'''
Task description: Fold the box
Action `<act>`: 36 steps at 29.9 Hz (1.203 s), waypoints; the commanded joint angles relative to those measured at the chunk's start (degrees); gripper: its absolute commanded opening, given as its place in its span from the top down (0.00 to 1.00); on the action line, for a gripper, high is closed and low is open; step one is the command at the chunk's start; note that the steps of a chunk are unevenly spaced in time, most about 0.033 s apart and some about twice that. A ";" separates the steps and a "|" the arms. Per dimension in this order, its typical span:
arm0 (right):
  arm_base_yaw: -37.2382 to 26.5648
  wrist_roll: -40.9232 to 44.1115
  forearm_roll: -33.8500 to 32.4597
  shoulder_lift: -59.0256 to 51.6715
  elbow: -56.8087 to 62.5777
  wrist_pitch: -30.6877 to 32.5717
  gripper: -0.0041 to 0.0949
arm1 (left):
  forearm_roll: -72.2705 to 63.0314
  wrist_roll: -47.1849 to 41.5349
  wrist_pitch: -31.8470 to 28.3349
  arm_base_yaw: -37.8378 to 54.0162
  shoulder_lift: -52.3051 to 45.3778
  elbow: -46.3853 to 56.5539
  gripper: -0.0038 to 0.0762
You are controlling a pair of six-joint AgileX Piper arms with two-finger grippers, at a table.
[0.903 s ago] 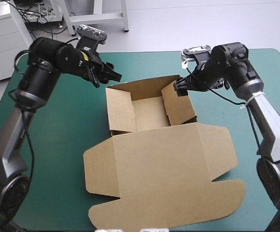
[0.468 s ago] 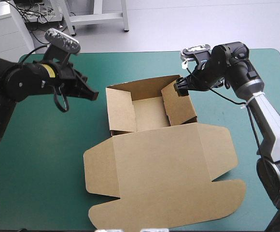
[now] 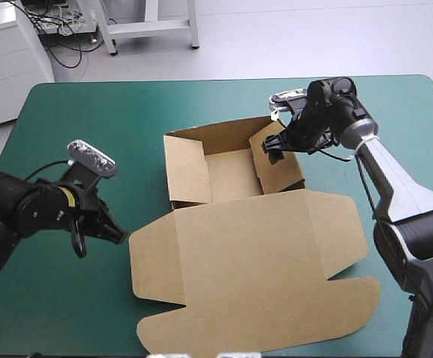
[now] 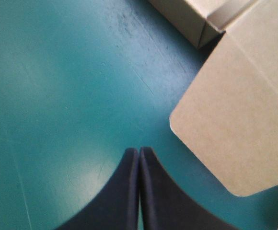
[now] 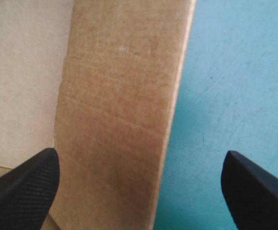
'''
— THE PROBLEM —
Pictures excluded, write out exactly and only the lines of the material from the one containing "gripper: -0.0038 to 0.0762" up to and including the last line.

— RESPONSE AREA —
  gripper: -0.0038 to 0.0762
You are controlling a pair of six-joint AgileX Piper arms with two-finger grippers, at a table.
[0.903 s ago] 
[0.468 s ago] 
[now] 
[now] 
[now] 

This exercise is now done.